[WHAT YOU NEED TO DO] Treat the line with "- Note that" as the starting point. Write it out and every line after it through the end of the listing below, exactly.

-- Opening Marker --

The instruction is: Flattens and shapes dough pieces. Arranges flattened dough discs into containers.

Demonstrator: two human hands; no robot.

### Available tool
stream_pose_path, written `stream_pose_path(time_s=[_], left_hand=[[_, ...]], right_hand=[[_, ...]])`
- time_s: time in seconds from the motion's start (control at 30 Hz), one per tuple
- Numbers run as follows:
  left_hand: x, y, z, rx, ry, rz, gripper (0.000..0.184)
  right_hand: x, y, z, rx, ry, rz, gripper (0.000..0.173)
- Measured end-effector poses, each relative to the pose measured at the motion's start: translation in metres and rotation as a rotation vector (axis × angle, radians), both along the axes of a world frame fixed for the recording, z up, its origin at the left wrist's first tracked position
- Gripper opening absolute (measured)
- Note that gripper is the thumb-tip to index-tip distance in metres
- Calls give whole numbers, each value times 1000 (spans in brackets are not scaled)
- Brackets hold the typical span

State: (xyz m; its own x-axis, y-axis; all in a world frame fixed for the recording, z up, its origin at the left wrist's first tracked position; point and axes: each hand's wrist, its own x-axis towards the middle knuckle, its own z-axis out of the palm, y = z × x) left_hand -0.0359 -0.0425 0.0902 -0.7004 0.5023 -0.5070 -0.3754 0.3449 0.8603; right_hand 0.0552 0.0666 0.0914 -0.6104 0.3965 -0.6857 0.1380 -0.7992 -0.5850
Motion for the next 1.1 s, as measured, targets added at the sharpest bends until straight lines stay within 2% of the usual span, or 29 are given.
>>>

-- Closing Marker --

[RESPONSE TO THIS EXERCISE]
- Note that gripper is the thumb-tip to index-tip distance in metres
- Calls give whole numbers, each value times 1000 (spans in brackets are not scaled)
- Brackets hold the typical span

State: (xyz m; its own x-axis, y-axis; all in a world frame fixed for the recording, z up, its origin at the left wrist's first tracked position; point and axes: each hand's wrist, its own x-axis towards the middle knuckle, its own z-axis out of the palm, y = z × x) left_hand -0.0359 -0.0425 0.0902 -0.7004 0.5023 -0.5070 -0.3754 0.3449 0.8603; right_hand 0.0552 0.0666 0.0914 -0.6104 0.3965 -0.6857 0.1380 -0.7992 -0.5850
Motion for the next 1.1 s, as measured, targets added at the sharpest bends until straight lines stay within 2% of the usual span, or 29 are given.
>>>

Nothing remains to be added to the output.